A weekend in Germany

Gretchen and I drove to Germany for the weekend to visit our daughter Amanda in Esslingen, outside of Stuttgart, and also to visit some of our Young Life staff taking a theology class in Heidelberg. Here are some highlights:
  • Driving between 140 - 150 km per hour on the Autobahn (150 is 90 miles per hour) and having cars - mostly Audis, BMWs and Mercedes - blow by me traveling at least 40 or 50 kph's faster than me. It doesn't seem possible to nod off driving when that sort of thing is happening. A car driving 200 kph is going 120 mph.

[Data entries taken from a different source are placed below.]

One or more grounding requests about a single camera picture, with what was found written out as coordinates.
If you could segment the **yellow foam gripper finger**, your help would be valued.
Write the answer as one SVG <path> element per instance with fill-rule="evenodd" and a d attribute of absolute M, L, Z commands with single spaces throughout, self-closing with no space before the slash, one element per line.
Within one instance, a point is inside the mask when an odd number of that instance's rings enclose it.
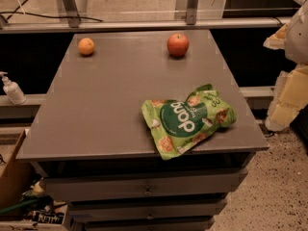
<path fill-rule="evenodd" d="M 281 28 L 279 28 L 274 34 L 266 38 L 266 40 L 263 43 L 263 46 L 272 50 L 284 49 L 286 31 L 288 26 L 289 24 L 286 23 Z"/>
<path fill-rule="evenodd" d="M 281 71 L 269 104 L 266 127 L 282 131 L 308 105 L 308 65 L 298 64 L 291 72 Z"/>

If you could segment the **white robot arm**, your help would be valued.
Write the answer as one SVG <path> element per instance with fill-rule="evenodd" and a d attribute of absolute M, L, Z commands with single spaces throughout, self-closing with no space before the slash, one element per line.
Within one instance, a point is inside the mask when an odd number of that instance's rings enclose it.
<path fill-rule="evenodd" d="M 288 23 L 264 41 L 264 46 L 283 49 L 285 57 L 296 63 L 290 73 L 280 72 L 269 104 L 265 125 L 277 132 L 289 127 L 308 105 L 308 1 Z"/>

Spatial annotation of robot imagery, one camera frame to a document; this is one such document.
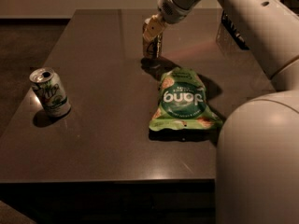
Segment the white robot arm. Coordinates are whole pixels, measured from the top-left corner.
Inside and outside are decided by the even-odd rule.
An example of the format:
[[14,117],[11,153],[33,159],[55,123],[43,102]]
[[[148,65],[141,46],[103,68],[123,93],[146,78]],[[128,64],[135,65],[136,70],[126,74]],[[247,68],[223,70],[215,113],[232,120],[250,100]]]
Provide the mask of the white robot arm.
[[[201,0],[159,0],[144,37]],[[299,17],[278,0],[218,0],[274,87],[225,121],[216,160],[217,224],[299,224]]]

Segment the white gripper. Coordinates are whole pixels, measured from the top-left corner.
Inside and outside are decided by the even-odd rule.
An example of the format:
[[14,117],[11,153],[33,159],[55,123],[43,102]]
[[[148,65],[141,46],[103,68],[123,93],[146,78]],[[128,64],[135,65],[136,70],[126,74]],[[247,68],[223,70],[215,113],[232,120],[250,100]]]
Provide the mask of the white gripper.
[[143,38],[151,42],[157,37],[156,57],[160,57],[163,47],[163,31],[167,24],[183,21],[201,0],[158,0],[158,14],[146,19]]

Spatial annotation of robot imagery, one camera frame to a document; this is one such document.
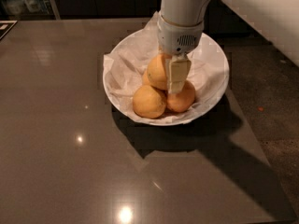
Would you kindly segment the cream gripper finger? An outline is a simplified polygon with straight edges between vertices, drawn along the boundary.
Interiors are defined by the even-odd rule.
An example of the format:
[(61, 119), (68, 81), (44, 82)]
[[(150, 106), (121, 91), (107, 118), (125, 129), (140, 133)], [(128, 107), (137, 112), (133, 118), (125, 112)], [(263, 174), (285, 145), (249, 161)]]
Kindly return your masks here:
[(169, 93), (179, 93), (182, 91), (191, 65), (192, 62), (186, 54), (174, 55), (166, 61), (165, 68)]

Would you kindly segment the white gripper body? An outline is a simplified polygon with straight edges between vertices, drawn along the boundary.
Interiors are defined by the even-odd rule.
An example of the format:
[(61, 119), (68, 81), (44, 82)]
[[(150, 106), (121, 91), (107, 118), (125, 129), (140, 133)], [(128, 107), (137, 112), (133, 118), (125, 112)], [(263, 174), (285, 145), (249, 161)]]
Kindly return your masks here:
[(204, 24), (195, 26), (178, 26), (168, 22), (161, 14), (158, 15), (158, 42), (164, 53), (179, 55), (193, 51), (199, 44)]

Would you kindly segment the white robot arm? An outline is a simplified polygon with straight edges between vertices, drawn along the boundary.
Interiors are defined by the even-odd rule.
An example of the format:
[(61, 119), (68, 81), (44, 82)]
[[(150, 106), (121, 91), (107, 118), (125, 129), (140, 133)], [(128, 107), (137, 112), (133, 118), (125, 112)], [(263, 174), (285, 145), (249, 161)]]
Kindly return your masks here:
[[(191, 63), (187, 54), (199, 44), (211, 0), (162, 0), (158, 40), (166, 63), (167, 88), (182, 91)], [(299, 0), (221, 0), (237, 16), (299, 65)]]

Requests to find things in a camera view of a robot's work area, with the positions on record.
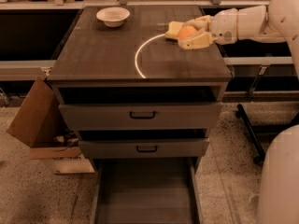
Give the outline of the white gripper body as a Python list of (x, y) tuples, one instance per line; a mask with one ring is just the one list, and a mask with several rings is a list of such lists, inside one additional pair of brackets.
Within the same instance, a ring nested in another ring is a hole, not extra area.
[(226, 9), (217, 13), (209, 24), (209, 31), (215, 42), (221, 45), (234, 44), (237, 41), (236, 8)]

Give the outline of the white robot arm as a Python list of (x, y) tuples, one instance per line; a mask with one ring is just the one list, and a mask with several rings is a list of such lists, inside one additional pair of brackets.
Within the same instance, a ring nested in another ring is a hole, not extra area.
[(225, 62), (234, 76), (254, 75), (259, 66), (270, 69), (276, 77), (285, 80), (268, 80), (263, 91), (249, 93), (229, 91), (224, 97), (224, 107), (216, 127), (210, 133), (210, 144), (201, 159), (196, 173), (201, 220), (204, 224), (258, 224), (258, 205), (262, 194), (263, 174), (269, 172), (267, 161), (255, 162), (257, 155), (245, 122), (235, 116), (238, 105), (245, 109), (254, 125), (280, 125), (284, 127), (298, 112), (298, 93), (284, 91), (285, 85), (293, 86), (298, 74), (298, 48), (290, 45), (289, 55), (278, 56), (272, 49), (279, 36), (270, 36), (269, 30), (279, 28), (262, 14), (241, 16), (238, 24), (242, 30), (239, 40), (254, 39), (264, 42), (268, 51), (258, 53), (256, 47), (242, 49), (236, 46), (234, 55), (227, 55)]

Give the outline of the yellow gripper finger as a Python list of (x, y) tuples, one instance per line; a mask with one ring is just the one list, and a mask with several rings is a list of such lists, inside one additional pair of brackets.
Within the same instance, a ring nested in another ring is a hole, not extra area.
[(183, 23), (183, 27), (192, 26), (196, 30), (204, 29), (205, 31), (209, 30), (209, 24), (211, 23), (213, 17), (210, 15), (205, 15), (198, 17), (193, 20), (189, 20)]
[(204, 49), (209, 47), (215, 39), (204, 29), (197, 30), (194, 35), (178, 40), (178, 45), (182, 49)]

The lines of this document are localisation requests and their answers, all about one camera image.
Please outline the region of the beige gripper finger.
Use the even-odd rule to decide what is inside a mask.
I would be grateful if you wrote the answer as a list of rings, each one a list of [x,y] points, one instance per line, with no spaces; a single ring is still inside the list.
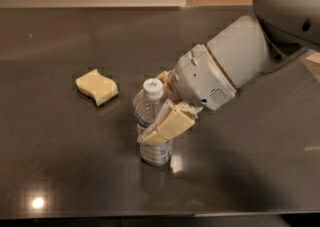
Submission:
[[[142,99],[150,99],[152,102],[157,100],[170,99],[178,101],[179,96],[174,91],[171,84],[173,71],[164,71],[154,78],[145,80],[142,84],[142,89],[135,95],[132,103],[136,107]]]
[[[186,101],[175,104],[167,99],[155,121],[137,138],[139,143],[160,146],[191,128],[198,119],[202,106],[193,106]]]

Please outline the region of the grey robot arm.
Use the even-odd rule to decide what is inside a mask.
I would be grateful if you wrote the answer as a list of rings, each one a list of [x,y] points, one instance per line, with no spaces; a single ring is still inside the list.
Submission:
[[[256,75],[319,49],[320,0],[253,0],[253,11],[156,76],[165,103],[149,127],[137,126],[139,143],[168,142],[192,127],[202,109],[220,108]]]

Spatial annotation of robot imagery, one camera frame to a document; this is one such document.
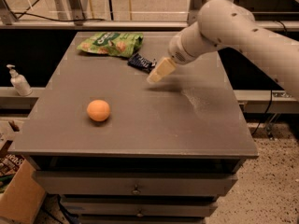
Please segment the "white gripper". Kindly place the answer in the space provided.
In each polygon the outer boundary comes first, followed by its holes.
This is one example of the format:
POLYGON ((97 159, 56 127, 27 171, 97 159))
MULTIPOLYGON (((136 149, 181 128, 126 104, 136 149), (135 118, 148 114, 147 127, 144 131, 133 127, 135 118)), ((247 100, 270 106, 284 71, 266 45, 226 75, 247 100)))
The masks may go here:
POLYGON ((177 64, 193 62, 204 53, 206 46, 199 26, 191 25, 177 33, 170 41, 168 53, 170 57, 163 57, 147 77, 148 83, 157 83, 170 75, 177 68, 177 64))

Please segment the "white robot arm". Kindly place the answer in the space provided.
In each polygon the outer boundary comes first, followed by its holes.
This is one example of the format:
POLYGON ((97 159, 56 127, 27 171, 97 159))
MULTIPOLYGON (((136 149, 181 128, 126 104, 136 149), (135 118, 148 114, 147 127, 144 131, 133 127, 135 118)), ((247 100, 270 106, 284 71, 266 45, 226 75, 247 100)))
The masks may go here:
POLYGON ((224 48, 241 53, 299 100, 299 42, 264 29, 251 12, 228 0, 211 0, 200 8, 197 21, 170 40, 168 56, 149 73, 148 82, 156 83, 179 64, 224 48))

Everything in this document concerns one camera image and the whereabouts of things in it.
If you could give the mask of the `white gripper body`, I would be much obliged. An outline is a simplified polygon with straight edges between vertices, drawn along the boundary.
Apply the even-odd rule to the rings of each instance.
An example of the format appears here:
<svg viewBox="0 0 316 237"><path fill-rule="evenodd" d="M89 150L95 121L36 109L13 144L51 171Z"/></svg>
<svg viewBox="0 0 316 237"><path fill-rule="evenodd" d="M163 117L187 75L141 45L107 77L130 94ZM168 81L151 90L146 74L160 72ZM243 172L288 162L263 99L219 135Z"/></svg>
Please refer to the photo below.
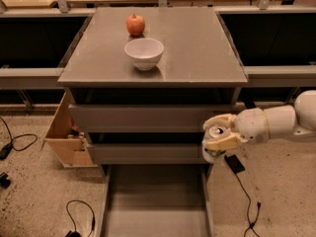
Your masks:
<svg viewBox="0 0 316 237"><path fill-rule="evenodd" d="M235 130L249 143L264 143L269 139L265 112L259 108L241 112L234 120Z"/></svg>

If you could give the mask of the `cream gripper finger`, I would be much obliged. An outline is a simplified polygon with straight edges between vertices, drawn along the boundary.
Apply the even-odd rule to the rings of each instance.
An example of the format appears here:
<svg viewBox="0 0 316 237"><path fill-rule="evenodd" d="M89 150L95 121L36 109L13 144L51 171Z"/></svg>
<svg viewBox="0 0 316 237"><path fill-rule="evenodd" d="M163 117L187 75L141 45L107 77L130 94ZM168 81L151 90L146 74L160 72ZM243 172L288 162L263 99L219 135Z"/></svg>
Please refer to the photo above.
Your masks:
<svg viewBox="0 0 316 237"><path fill-rule="evenodd" d="M213 126L219 125L225 128L230 128L234 125L234 120L236 116L232 114L223 114L215 116L206 120L202 126L203 130L207 130Z"/></svg>
<svg viewBox="0 0 316 237"><path fill-rule="evenodd" d="M221 151L235 149L246 142L247 139L243 138L239 133L231 133L223 138L207 140L204 143L204 147L210 151Z"/></svg>

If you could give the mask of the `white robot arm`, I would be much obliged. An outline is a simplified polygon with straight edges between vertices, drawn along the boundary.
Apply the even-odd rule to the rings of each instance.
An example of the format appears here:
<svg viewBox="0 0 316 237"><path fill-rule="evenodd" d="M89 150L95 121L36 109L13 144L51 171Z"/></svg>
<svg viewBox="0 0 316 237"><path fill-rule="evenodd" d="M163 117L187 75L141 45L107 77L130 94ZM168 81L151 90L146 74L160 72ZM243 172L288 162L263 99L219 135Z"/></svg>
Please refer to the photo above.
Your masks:
<svg viewBox="0 0 316 237"><path fill-rule="evenodd" d="M202 146L206 152L235 149L243 143L264 143L280 137L292 140L314 137L316 91L301 93L293 105L215 116L203 124L203 130Z"/></svg>

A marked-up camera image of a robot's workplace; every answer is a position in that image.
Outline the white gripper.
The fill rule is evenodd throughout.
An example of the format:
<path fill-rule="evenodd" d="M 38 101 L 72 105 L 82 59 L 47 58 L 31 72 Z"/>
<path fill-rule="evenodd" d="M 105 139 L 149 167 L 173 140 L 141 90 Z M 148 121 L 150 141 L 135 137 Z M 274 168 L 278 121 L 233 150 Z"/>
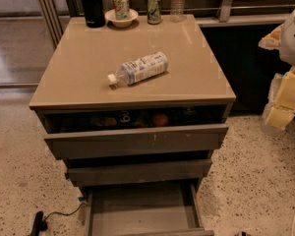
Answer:
<path fill-rule="evenodd" d="M 284 130 L 295 117 L 295 9 L 283 25 L 259 41 L 258 47 L 279 49 L 280 59 L 293 65 L 284 75 L 274 75 L 265 105 L 265 124 Z"/>

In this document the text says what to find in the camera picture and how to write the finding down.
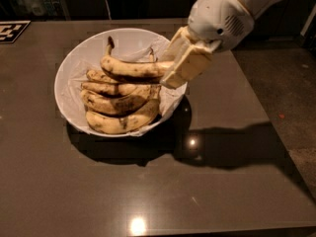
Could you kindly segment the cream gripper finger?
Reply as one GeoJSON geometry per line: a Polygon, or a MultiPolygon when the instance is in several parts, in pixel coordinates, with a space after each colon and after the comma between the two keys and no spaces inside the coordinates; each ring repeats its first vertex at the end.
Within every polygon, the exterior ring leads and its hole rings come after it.
{"type": "Polygon", "coordinates": [[[220,46],[220,40],[183,45],[176,54],[174,63],[160,80],[160,84],[169,89],[177,89],[192,81],[210,66],[212,56],[220,46]]]}
{"type": "Polygon", "coordinates": [[[160,61],[184,62],[191,55],[196,55],[197,49],[187,27],[180,27],[163,51],[160,61]]]}

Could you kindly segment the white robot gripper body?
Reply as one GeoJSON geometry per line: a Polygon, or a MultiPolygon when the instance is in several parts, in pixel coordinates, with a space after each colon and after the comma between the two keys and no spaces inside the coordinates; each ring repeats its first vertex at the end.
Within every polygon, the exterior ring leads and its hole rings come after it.
{"type": "Polygon", "coordinates": [[[197,0],[188,18],[194,40],[219,41],[216,51],[234,48],[254,28],[255,21],[242,0],[197,0]]]}

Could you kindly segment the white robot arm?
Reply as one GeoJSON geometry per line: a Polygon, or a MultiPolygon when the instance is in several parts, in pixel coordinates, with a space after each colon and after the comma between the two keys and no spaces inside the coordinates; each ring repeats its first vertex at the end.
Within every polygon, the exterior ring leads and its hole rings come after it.
{"type": "Polygon", "coordinates": [[[236,47],[255,21],[281,0],[197,0],[188,24],[173,36],[163,58],[173,64],[161,84],[177,89],[210,67],[212,56],[236,47]]]}

  • Staying in Stuttgart in a beautiful 4th floor apartment with our friend Helmut and enjoying everything about city life.
  • Punting on the Neckar river in a gondola around Tubingen with a group of German, Israeli, and Palestinian young people participating in a peace conference. Gretchen and I got to crash the party. The peace conference was the brainchild of our friend Dieter, and he had his hands full with this group. They had been meeting all day and as you could imagine, it had been extremely intense. I thought it was a great strategy - take two groups that don't like each other and put them on a gondola floating serenely down a river. We punted in peace.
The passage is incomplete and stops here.